#### Supplied material
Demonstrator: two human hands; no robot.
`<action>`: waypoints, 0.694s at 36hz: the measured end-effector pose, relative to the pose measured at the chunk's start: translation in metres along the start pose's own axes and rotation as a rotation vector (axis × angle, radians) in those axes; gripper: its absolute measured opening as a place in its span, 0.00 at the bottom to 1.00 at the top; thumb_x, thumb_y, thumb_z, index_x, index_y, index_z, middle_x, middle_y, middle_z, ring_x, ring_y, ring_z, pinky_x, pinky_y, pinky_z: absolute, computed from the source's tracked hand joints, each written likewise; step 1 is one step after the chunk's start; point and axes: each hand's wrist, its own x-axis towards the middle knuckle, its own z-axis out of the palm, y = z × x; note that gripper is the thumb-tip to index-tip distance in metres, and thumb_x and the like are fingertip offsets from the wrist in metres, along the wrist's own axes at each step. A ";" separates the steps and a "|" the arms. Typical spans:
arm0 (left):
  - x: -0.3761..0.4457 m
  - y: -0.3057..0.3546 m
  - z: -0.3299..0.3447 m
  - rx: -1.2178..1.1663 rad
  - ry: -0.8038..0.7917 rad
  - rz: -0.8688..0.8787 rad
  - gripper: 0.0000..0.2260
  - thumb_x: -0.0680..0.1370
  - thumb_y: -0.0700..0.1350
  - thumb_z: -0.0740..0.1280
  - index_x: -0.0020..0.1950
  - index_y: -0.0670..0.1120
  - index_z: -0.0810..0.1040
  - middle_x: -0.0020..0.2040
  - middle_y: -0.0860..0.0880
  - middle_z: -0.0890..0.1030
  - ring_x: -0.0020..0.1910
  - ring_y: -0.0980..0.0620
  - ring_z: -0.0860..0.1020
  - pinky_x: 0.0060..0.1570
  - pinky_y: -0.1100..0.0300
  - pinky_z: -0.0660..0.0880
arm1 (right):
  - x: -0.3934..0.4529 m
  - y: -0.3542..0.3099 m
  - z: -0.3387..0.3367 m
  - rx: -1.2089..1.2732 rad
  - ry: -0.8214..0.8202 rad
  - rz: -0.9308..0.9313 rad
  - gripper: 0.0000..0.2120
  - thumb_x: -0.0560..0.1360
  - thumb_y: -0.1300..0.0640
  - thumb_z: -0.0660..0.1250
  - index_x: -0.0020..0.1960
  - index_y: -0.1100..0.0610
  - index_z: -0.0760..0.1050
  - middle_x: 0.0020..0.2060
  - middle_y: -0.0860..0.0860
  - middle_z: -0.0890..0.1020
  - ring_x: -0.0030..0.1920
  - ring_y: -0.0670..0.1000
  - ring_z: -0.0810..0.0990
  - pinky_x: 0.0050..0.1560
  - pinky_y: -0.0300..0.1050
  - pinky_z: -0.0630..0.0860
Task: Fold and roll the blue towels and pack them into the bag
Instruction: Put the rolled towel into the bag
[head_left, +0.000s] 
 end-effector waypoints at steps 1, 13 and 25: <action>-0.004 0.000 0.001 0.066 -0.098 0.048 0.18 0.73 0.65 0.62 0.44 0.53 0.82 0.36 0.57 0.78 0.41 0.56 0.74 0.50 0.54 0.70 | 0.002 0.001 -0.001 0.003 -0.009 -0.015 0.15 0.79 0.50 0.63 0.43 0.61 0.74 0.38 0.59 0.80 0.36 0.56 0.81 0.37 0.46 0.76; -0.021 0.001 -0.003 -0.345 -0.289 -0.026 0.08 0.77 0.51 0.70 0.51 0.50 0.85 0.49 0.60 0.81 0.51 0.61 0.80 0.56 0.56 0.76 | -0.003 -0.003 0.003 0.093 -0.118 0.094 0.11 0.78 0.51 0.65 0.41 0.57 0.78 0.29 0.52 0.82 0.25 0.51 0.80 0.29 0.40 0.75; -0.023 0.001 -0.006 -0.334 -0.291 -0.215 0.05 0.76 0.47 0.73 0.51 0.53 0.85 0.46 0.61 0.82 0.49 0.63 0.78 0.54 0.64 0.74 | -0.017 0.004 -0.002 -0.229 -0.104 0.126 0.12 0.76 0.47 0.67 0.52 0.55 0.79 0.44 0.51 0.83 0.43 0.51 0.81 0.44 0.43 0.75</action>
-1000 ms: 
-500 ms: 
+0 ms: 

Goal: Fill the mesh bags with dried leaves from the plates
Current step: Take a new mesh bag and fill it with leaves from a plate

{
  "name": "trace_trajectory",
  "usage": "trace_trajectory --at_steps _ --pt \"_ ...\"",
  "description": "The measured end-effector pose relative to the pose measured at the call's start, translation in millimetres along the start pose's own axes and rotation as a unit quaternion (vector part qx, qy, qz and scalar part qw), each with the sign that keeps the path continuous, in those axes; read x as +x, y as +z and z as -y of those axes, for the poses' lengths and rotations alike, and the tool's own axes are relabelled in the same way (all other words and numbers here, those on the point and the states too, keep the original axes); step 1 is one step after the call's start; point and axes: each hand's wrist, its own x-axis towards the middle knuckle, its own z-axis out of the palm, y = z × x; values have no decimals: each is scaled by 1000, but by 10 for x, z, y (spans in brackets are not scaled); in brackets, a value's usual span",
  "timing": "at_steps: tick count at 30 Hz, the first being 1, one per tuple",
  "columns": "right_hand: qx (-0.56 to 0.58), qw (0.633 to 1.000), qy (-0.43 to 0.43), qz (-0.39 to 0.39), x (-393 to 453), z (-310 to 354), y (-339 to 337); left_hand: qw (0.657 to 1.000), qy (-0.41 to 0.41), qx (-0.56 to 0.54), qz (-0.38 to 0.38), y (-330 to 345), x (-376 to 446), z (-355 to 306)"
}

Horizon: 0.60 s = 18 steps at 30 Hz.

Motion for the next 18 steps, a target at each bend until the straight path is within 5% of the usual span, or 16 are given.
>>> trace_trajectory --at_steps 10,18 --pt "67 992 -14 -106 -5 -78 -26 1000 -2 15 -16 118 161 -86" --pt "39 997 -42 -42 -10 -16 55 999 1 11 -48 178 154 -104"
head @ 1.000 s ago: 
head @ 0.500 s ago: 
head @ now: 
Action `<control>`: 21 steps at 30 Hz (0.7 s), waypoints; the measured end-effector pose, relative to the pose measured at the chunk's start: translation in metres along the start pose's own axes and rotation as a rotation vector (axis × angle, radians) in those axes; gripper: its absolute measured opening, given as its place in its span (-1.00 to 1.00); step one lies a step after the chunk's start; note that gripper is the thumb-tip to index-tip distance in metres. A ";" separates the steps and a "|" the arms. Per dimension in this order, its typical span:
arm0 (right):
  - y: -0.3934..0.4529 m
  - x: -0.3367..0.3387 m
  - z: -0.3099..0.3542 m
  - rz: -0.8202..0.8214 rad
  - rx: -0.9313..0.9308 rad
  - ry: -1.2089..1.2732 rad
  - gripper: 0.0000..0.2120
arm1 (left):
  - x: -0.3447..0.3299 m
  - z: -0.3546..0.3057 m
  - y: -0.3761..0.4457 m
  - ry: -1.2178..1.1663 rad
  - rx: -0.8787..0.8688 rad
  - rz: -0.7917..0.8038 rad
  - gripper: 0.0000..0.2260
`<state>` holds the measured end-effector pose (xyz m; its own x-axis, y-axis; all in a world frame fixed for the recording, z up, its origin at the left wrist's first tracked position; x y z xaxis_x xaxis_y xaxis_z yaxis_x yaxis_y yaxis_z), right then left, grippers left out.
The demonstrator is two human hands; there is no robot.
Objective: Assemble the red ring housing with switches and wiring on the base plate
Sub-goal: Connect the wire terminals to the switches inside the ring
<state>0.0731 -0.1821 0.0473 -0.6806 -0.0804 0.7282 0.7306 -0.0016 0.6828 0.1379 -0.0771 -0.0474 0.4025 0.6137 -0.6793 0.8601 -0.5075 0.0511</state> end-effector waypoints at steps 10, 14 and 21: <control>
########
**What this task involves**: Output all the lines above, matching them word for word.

**Final answer**:
Demonstrator: two human hands; no robot.
`<action>`: waypoints, 0.694s at 36hz: the measured end-effector pose, relative to the pose measured at the chunk's start: translation in metres along the start pose's own axes and rotation as a rotation vector (axis × angle, radians) in those axes; gripper: its absolute measured opening as a place in its span, 0.00 at the bottom to 1.00 at the top; thumb_x, thumb_y, thumb_z, index_x, index_y, index_z, middle_x, middle_y, middle_z, ring_x, ring_y, ring_z, pinky_x, pinky_y, pinky_z: absolute, computed from the source's tracked hand joints, each written likewise; step 1 is one step after the chunk's start; point and axes: each hand's wrist, its own x-axis towards the middle knuckle, its own z-axis out of the palm, y = z × x; note that gripper is the thumb-tip to index-tip distance in metres, and thumb_x and the like are fingertip offsets from the wrist in metres, along the wrist's own axes at each step. A ";" separates the steps and a "|" the arms. Typical spans:
arm0 (left):
  - x: -0.3761..0.4457 m
  - y: -0.3057..0.3546 m
  - z: -0.3299..0.3447 m
  - rx: -1.2178..1.1663 rad
  - ry: -0.8038..0.7917 rad
  - rz: -0.8688..0.8787 rad
  - gripper: 0.0000..0.2260
  - thumb_x: -0.0680..0.1370
  - thumb_y: -0.0700..0.1350
  - thumb_z: -0.0740..0.1280
  - index_x: -0.0020..0.1950
  - index_y: -0.0670..0.1120
  - index_z: -0.0810..0.1040
  - middle_x: -0.0020..0.2040
  - middle_y: -0.0860..0.0880
  - middle_z: -0.0890..0.1030
  - ring_x: -0.0020..0.1910
  - ring_y: -0.0980..0.0620
  - ring_z: -0.0860..0.1020
  - pinky_x: 0.0060..0.1570
  - pinky_y: -0.1100..0.0300
  - pinky_z: -0.0660..0.0880
arm1 (right):
  - x: -0.3934..0.4529 m
  - y: -0.3542..0.3099 m
  - z: -0.3387..0.3367 m
  - rx: -1.2089..1.2732 rad
  - ry: -0.8214..0.8202 rad
  - rz: -0.9308..0.9313 rad
  - gripper: 0.0000..0.2120
  - thumb_x: -0.0560..0.1360
  - thumb_y: -0.1300..0.0640
  - thumb_z: -0.0660..0.1250
  - index_x: -0.0020..0.1960
  - index_y: -0.1100..0.0610
  - index_z: -0.0760..0.1050
  - middle_x: 0.0020..0.2060
  - middle_y: -0.0860..0.0860
  - middle_z: -0.0890..0.1020
  - ring_x: -0.0030..0.1920
  - ring_y: -0.0670..0.1000
  - ring_z: -0.0810..0.0990
  - pinky_x: 0.0050..0.1560
  - pinky_y: -0.0300..0.1050
  - pinky_z: -0.0630..0.0860
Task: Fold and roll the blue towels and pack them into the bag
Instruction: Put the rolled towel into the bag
[head_left, +0.000s] 
 end-effector waypoints at steps 1, 13 and 25: <action>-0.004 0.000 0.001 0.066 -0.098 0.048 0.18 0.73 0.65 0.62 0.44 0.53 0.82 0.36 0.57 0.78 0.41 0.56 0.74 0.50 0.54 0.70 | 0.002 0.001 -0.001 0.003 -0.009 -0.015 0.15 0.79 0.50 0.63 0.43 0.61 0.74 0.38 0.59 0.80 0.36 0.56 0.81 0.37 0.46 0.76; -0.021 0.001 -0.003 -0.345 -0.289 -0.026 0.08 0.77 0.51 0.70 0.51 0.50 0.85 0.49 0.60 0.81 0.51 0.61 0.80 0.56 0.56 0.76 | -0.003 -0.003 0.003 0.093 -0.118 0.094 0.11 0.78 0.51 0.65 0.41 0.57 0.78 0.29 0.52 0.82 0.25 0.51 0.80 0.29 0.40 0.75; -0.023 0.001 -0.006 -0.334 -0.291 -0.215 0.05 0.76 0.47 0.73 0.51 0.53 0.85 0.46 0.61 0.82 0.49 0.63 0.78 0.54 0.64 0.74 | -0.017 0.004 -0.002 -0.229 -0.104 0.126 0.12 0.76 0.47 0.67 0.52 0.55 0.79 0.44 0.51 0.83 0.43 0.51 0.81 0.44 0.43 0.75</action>
-1000 ms: 
-500 ms: 
+0 ms: 

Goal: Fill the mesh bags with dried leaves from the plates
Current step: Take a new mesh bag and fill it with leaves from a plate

{
  "name": "trace_trajectory",
  "usage": "trace_trajectory --at_steps _ --pt \"_ ...\"",
  "description": "The measured end-effector pose relative to the pose measured at the call's start, translation in millimetres along the start pose's own axes and rotation as a unit quaternion (vector part qx, qy, qz and scalar part qw), each with the sign that keeps the path continuous, in those axes; read x as +x, y as +z and z as -y of those axes, for the poses' lengths and rotations alike, and the tool's own axes are relabelled in the same way (all other words and numbers here, those on the point and the states too, keep the original axes); step 1 is one step after the call's start; point and axes: each hand's wrist, its own x-axis towards the middle knuckle, its own z-axis out of the palm, y = z × x; values have no decimals: each is scaled by 1000, but by 10 for x, z, y (spans in brackets are not scaled); in brackets, a value's usual span",
  "timing": "at_steps: tick count at 30 Hz, the first being 1, one per tuple",
  "columns": "right_hand: qx (-0.56 to 0.58), qw (0.633 to 1.000), qy (-0.43 to 0.43), qz (-0.39 to 0.39), x (-393 to 453), z (-310 to 354), y (-339 to 337); left_hand: qw (0.657 to 1.000), qy (-0.41 to 0.41), qx (-0.56 to 0.54), qz (-0.38 to 0.38), y (-330 to 345), x (-376 to 446), z (-355 to 306)"
}

Horizon: 0.60 s = 18 steps at 30 Hz.

Motion for the next 18 steps, a target at each bend until the straight path is within 5% of the usual span, or 16 are given.
>>> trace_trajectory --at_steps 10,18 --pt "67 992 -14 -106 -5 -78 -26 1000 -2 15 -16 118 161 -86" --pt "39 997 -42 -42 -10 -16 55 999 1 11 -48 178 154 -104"
head @ 1.000 s ago: 
head @ 0.500 s ago: 
head @ now: 
Action `<control>`: 21 steps at 30 Hz (0.7 s), waypoints; the measured end-effector pose, relative to the pose measured at the chunk's start: translation in metres along the start pose's own axes and rotation as a rotation vector (axis × angle, radians) in those axes; gripper: its absolute measured opening, given as its place in its span (-1.00 to 1.00); step one lies a step after the chunk's start; note that gripper is the thumb-tip to index-tip distance in metres. A ";" separates the steps and a "|" the arms. Per dimension in this order, its typical span:
arm0 (right):
  - y: -0.3934..0.4529 m
  - x: -0.3367..0.3387 m
  - z: -0.3099..0.3542 m
  - rz: -0.8202..0.8214 rad
  - rx: -0.9313..0.9308 rad
  - ry: -1.2089..1.2732 rad
  - gripper: 0.0000..0.2120
arm1 (left):
  - x: -0.3447..0.3299 m
  - z: -0.3546..0.3057 m
  - y: -0.3761..0.4457 m
  - ry: -1.2178..1.1663 rad
  - rx: -0.8787..0.8688 rad
  - rz: -0.7917..0.8038 rad
  - gripper: 0.0000..0.2260
`<state>` holds the measured end-effector pose (xyz m; its own x-axis, y-axis; all in a world frame fixed for the recording, z up, its origin at the left wrist's first tracked position; x y z xaxis_x xaxis_y xaxis_z yaxis_x yaxis_y yaxis_z), right then left, grippers left out.
The demonstrator is two human hands; there is no robot.
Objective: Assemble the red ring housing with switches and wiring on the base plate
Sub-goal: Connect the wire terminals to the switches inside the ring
<state>0.0731 -0.1821 0.0473 -0.6806 -0.0804 0.7282 0.7306 -0.0016 0.6828 0.1379 -0.0771 -0.0474 0.4025 0.6137 -0.6793 0.8601 -0.5075 0.0511</state> end-effector waypoints at steps 10, 14 and 21: <control>

The requested output has been fully supplied.